President Muhammadu Buhari has been under fire from the Labour Party (LP) Presidential Campaign for a recent remark he made in the United States. In a meeting with Bob Roberts, his deputy, and Al-Mahfoudh Bin Bayyah, the secretary-general of the Abu Dhabi Forum, President Buhari asserted that in his seven and a half years in office, he had done his best for the nation.
The President said his government is doing its best to address the myriad issues affecting the country, according to a statement by his spokesman, Garba Shehu.
We face numerous difficulties and have a large population, but we are making an effort in many areas, he had remarked. I have worked hard over the past seven and a half years. The LP Presidential Campaign Council responded to the remark by claiming that the President’s efforts were insufficient and that he left Nigeria in a worse situation than when he arrived in 2015.
The Chief Spokesperson for the LP campaign committee, Yunusa Tanko, called the President’s statement “unfortunate” in an interview with Vanguard on Wednesday in Abuja. According to Tanko, Nigerians were let down by Buhari and the All Progressives Congress (APC), which is why patriotic Nigerians are clamoring for Peter Obi to lead the country out of its current predicament in 2023.
It is quite unfortunate, he remarked.

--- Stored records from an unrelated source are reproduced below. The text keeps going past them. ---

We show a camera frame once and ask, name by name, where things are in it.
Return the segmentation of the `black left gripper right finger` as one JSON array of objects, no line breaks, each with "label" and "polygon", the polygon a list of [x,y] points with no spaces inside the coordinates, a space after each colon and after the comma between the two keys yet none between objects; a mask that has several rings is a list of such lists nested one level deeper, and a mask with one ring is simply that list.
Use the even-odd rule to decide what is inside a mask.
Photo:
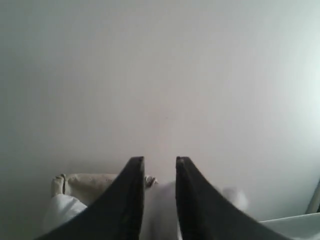
[{"label": "black left gripper right finger", "polygon": [[237,209],[187,156],[176,158],[175,199],[184,240],[284,240]]}]

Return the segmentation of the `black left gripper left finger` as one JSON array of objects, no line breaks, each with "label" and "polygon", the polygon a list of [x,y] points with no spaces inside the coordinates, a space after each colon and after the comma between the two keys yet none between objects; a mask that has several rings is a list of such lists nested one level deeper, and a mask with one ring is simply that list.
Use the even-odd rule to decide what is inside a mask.
[{"label": "black left gripper left finger", "polygon": [[138,240],[144,211],[144,157],[129,159],[104,193],[41,240]]}]

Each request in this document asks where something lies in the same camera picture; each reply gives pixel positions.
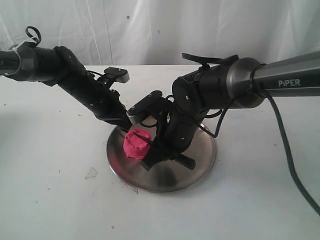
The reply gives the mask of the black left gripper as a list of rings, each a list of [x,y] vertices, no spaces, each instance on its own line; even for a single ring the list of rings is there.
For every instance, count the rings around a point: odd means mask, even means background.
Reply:
[[[129,130],[132,127],[117,91],[110,90],[103,84],[97,84],[85,95],[84,99],[86,106],[97,119],[123,130]]]

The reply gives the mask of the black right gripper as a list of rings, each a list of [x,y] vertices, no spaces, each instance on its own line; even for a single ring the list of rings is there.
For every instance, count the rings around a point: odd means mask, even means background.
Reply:
[[[181,109],[163,110],[157,119],[157,148],[151,147],[140,161],[149,171],[153,166],[169,159],[195,169],[195,160],[181,154],[190,146],[200,123],[200,115],[188,114]]]

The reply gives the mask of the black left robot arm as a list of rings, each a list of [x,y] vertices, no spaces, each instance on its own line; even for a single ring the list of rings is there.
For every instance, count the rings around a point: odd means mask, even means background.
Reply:
[[[128,82],[125,69],[108,67],[95,79],[94,72],[87,70],[65,46],[49,49],[23,44],[17,50],[1,51],[0,74],[17,82],[58,85],[97,119],[124,130],[132,126],[120,94],[111,89],[115,82]]]

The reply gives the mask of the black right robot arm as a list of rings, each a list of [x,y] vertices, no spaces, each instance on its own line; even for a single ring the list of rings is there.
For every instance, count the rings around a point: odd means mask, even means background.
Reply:
[[[143,99],[146,112],[156,119],[156,135],[145,157],[144,169],[165,160],[195,168],[182,153],[190,146],[209,110],[251,109],[267,96],[305,97],[320,94],[320,54],[308,53],[273,63],[237,55],[225,59],[183,54],[200,64],[172,84],[173,101],[153,91]]]

I say this because he left Nigeria with his best, and Nigerians are worse off as a result. Today, Nigeria is regarded with sympathy among other countries thanks to President Buhari’s finest efforts.
Despite the fact that 163 million of our 200 million population live in extreme poverty, we are not the least blessed country in the world in terms of natural deposits.

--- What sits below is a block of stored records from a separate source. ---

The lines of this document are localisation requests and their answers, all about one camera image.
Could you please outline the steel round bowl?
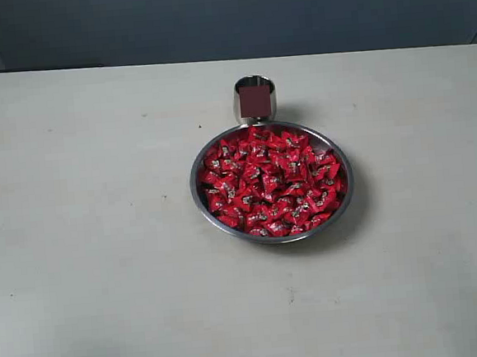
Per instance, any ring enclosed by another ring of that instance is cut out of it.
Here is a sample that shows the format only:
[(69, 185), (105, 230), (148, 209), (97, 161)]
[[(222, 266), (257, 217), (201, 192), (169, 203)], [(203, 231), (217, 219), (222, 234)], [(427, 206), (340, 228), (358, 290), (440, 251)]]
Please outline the steel round bowl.
[(260, 244), (269, 244), (269, 245), (282, 245), (284, 243), (296, 242), (304, 240), (305, 238), (314, 237), (316, 234), (324, 232), (326, 228), (330, 225), (335, 224), (336, 221), (339, 221), (342, 215), (350, 206), (350, 203), (353, 198), (353, 191), (354, 191), (354, 174), (352, 165), (348, 160), (348, 157), (345, 155), (343, 150), (332, 140), (329, 139), (324, 134), (315, 131), (312, 128), (308, 128), (304, 125), (294, 124), (290, 122), (261, 122), (255, 124), (258, 126), (263, 126), (267, 130), (278, 132), (281, 130), (294, 130), (301, 134), (306, 134), (309, 137), (309, 144), (316, 145), (316, 147), (321, 150), (331, 150), (333, 154), (337, 156), (339, 162), (341, 164), (341, 173), (345, 179), (345, 185), (347, 188), (345, 189), (346, 195), (343, 197), (341, 201), (341, 205), (338, 209), (336, 209), (335, 214), (330, 216), (330, 219), (324, 221), (319, 227), (316, 227), (314, 230), (308, 233), (301, 233), (301, 234), (293, 234), (292, 236), (286, 237), (253, 237), (250, 234), (239, 232), (234, 228), (229, 228), (226, 224), (221, 223), (218, 219), (213, 217), (212, 213), (208, 212), (208, 201), (204, 197), (203, 193), (203, 183), (200, 180), (201, 171), (202, 171), (202, 156), (206, 154), (209, 148), (211, 148), (217, 141), (220, 141), (223, 138), (233, 139), (242, 131), (247, 129), (249, 126), (247, 124), (238, 125), (237, 127), (233, 127), (231, 129), (227, 129), (225, 132), (222, 132), (216, 135), (213, 139), (206, 142), (206, 144), (201, 148), (199, 153), (196, 155), (194, 163), (191, 167), (191, 173), (189, 176), (189, 189), (192, 194), (192, 199), (195, 203), (197, 210), (203, 215), (203, 217), (212, 224), (216, 229), (221, 230), (222, 232), (232, 235), (233, 237), (237, 237), (238, 239), (246, 240), (249, 242), (257, 242)]

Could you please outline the shiny steel cup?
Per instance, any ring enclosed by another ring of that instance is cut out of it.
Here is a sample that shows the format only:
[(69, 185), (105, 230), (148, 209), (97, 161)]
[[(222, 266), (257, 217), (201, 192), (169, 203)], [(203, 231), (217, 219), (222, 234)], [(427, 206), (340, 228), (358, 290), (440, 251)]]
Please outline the shiny steel cup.
[(239, 124), (268, 123), (276, 117), (277, 93), (274, 82), (261, 75), (248, 75), (234, 85), (233, 112)]

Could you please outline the red wrapped candy pile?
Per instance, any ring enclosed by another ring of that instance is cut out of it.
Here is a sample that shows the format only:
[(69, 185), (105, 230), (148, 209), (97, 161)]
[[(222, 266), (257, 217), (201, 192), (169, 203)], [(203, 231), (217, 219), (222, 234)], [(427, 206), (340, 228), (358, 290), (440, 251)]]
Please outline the red wrapped candy pile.
[(308, 233), (335, 214), (346, 195), (331, 150), (294, 130), (249, 125), (202, 156), (200, 180), (208, 212), (253, 237)]

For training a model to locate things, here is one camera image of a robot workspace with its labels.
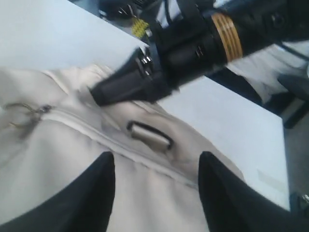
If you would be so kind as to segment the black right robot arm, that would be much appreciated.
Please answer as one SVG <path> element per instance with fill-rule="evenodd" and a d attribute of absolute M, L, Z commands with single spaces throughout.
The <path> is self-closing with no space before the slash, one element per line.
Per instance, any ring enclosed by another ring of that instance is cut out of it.
<path fill-rule="evenodd" d="M 214 7 L 178 1 L 182 18 L 150 25 L 149 45 L 90 89 L 99 106 L 156 102 L 226 64 L 276 44 L 309 38 L 306 0 L 231 0 Z"/>

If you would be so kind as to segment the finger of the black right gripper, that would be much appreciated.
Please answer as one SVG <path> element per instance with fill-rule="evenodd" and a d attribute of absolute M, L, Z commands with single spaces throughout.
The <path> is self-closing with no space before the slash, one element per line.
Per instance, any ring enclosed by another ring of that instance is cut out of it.
<path fill-rule="evenodd" d="M 115 73 L 92 87 L 90 94 L 99 106 L 126 101 L 158 100 L 155 85 L 148 77 L 138 72 Z"/>

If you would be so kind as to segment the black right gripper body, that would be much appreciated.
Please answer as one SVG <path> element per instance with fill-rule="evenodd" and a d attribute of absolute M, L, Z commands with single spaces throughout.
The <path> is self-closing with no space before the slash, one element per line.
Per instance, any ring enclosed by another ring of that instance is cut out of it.
<path fill-rule="evenodd" d="M 221 14 L 196 15 L 163 27 L 149 24 L 149 46 L 135 58 L 139 93 L 165 97 L 180 86 L 227 64 Z"/>

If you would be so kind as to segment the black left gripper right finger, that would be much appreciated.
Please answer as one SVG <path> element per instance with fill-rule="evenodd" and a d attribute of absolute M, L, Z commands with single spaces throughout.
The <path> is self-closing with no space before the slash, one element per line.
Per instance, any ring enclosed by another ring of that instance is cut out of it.
<path fill-rule="evenodd" d="M 307 232 L 301 209 L 289 212 L 274 204 L 230 171 L 211 152 L 198 164 L 198 191 L 211 232 Z"/>

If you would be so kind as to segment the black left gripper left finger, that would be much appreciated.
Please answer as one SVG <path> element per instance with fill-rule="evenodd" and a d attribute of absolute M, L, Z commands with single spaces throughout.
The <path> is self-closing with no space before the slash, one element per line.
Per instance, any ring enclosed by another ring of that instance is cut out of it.
<path fill-rule="evenodd" d="M 115 197 L 112 152 L 103 152 L 67 187 L 27 213 L 1 225 L 2 232 L 105 232 Z"/>

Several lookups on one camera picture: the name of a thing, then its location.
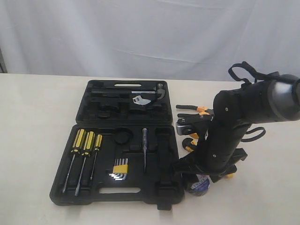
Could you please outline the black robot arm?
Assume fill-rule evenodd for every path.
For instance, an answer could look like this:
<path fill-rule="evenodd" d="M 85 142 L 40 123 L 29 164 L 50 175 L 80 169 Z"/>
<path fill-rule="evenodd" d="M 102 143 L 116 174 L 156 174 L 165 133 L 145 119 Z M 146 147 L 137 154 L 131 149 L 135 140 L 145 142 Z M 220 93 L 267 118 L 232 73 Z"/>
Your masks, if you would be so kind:
<path fill-rule="evenodd" d="M 208 175 L 213 182 L 237 171 L 247 153 L 239 148 L 253 124 L 297 121 L 300 118 L 300 79 L 283 74 L 270 80 L 222 90 L 212 110 L 178 114 L 179 135 L 197 134 L 194 150 L 173 164 L 176 173 Z"/>

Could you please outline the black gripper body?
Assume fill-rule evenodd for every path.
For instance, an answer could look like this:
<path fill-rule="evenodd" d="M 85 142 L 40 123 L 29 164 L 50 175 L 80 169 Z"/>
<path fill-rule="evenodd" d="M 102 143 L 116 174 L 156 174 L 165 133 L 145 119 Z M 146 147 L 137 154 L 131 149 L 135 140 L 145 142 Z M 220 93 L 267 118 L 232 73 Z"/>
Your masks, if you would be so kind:
<path fill-rule="evenodd" d="M 205 155 L 204 153 L 195 150 L 185 157 L 192 158 L 196 161 L 199 173 L 195 174 L 212 176 L 220 174 L 227 166 L 236 165 L 237 162 L 244 161 L 247 156 L 248 155 L 243 148 L 237 148 L 229 155 L 221 153 Z"/>

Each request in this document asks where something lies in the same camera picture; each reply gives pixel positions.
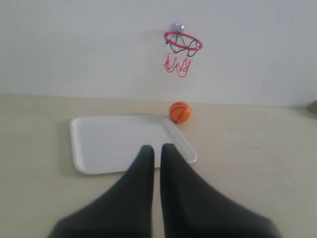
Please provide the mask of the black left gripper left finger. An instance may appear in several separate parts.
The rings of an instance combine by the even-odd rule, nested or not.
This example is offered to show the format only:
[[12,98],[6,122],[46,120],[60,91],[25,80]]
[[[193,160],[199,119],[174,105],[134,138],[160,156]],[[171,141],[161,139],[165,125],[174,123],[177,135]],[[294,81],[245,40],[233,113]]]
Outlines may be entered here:
[[150,238],[154,150],[141,147],[126,173],[103,195],[60,219],[51,238]]

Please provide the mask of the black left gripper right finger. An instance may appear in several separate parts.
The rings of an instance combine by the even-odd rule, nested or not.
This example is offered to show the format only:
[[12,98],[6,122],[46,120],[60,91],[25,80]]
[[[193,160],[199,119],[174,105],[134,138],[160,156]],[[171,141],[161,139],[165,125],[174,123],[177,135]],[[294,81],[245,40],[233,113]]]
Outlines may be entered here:
[[174,144],[164,144],[160,197],[167,238],[279,238],[275,224],[204,181]]

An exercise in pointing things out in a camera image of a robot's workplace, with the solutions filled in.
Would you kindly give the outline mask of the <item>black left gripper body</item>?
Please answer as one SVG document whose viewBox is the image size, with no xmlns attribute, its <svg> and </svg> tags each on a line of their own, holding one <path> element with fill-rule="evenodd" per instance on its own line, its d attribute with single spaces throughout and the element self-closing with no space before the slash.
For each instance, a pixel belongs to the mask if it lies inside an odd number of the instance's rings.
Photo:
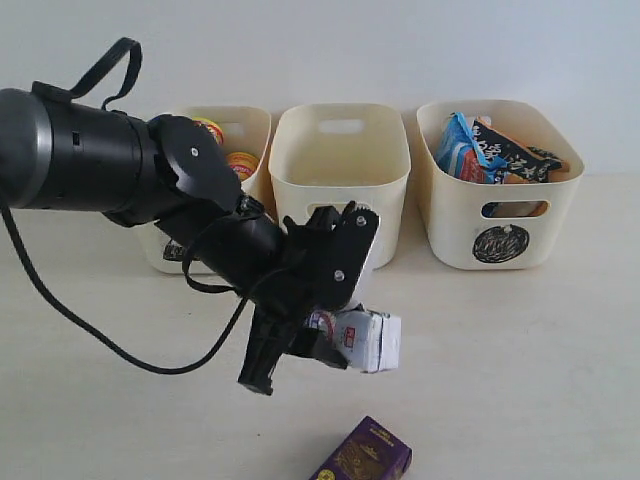
<svg viewBox="0 0 640 480">
<path fill-rule="evenodd" d="M 303 321 L 315 310 L 357 309 L 373 269 L 380 216 L 348 202 L 314 209 L 304 224 L 284 218 L 284 248 L 250 283 L 248 297 L 279 318 Z"/>
</svg>

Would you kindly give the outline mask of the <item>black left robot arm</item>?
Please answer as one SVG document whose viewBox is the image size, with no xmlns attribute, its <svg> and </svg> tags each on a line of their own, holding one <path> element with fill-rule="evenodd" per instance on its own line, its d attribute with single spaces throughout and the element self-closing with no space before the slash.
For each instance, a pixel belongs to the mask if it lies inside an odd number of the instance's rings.
<svg viewBox="0 0 640 480">
<path fill-rule="evenodd" d="M 283 355 L 344 369 L 347 358 L 308 325 L 318 310 L 347 309 L 365 270 L 378 215 L 355 202 L 318 207 L 298 224 L 273 220 L 247 194 L 213 136 L 171 114 L 143 121 L 75 104 L 44 85 L 1 93 L 1 214 L 36 290 L 63 315 L 20 237 L 16 209 L 98 212 L 116 225 L 152 224 L 199 261 L 254 313 L 238 380 L 262 395 Z"/>
</svg>

Nigerians are now among, if not the most dangerous people in the world to live with due to insecurity, thanks to Buhari’s policies. Because of the insecurity that has nearly become the norm, life is, as they say, “miserable, brutish, and short” for the majority of Nigerians today.
Bandits, terrorists, and other non-state actors are preventing our farmers from accessing their crops; they thrive off ransoms demanded from innocent residents of rural areas.
With cases of corruption in government agencies being handled with child gloves, President Buhari has done his utmost to elevate graft to the level of statecraft.